§ **Task to complete**: Take the line containing "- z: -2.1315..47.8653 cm" through the last line of the data and retype those lines exactly. Pictures do not belong in the copy.

(Recorded information Opens)

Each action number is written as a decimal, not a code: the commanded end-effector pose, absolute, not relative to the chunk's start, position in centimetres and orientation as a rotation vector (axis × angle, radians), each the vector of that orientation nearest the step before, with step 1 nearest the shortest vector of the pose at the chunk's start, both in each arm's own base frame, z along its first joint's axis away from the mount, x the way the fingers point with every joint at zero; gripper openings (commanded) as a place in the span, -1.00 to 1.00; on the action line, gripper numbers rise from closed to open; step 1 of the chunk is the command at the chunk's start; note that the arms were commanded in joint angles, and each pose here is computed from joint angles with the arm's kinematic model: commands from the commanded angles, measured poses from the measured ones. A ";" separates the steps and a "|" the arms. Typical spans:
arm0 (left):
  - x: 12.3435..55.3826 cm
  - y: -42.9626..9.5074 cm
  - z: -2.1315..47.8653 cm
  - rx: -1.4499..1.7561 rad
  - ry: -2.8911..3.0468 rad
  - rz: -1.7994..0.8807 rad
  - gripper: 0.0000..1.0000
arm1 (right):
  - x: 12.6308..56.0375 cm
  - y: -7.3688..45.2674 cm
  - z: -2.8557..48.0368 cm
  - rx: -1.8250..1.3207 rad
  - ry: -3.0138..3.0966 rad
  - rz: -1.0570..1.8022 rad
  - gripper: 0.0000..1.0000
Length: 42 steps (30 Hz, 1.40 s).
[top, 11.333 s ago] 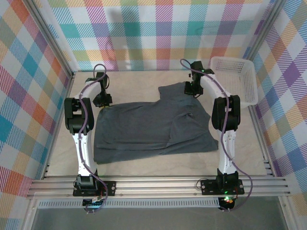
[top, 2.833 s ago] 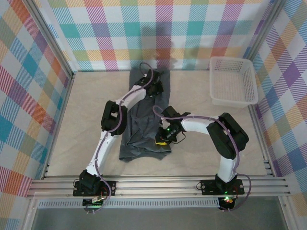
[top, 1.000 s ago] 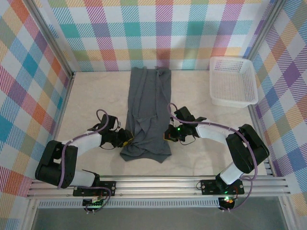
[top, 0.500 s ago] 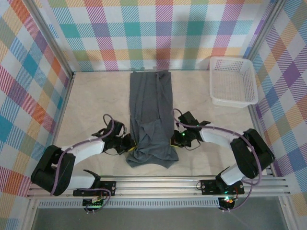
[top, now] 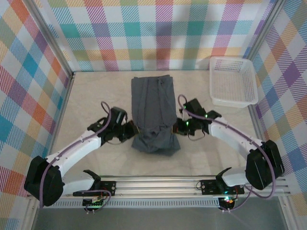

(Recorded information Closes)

§ **Your solution**:
  - z: -2.1315..47.8653 cm
  - rx: -1.4499..1.7561 rad
  - ry: -2.8911..3.0468 rad
  - rz: -1.7994..0.8807 rad
  - gripper: 0.0000..1.0000
arm1 (right):
  - x: 12.6308..56.0375 cm
  - y: -7.3688..45.2674 cm
  - z: -2.8557..48.0368 cm
  - rx: -1.8250..1.3207 rad
  - ry: -3.0138..3.0966 rad
  - rz: -1.0570..1.8022 rad
  - gripper: 0.0000..1.0000
Length: 42 steps (30 Hz, 1.40 s).
[top, 11.333 s ago] 
[top, 2.833 s ago] 
[top, 1.000 s ago] 
[top, 0.500 s ago] 
[top, now] 

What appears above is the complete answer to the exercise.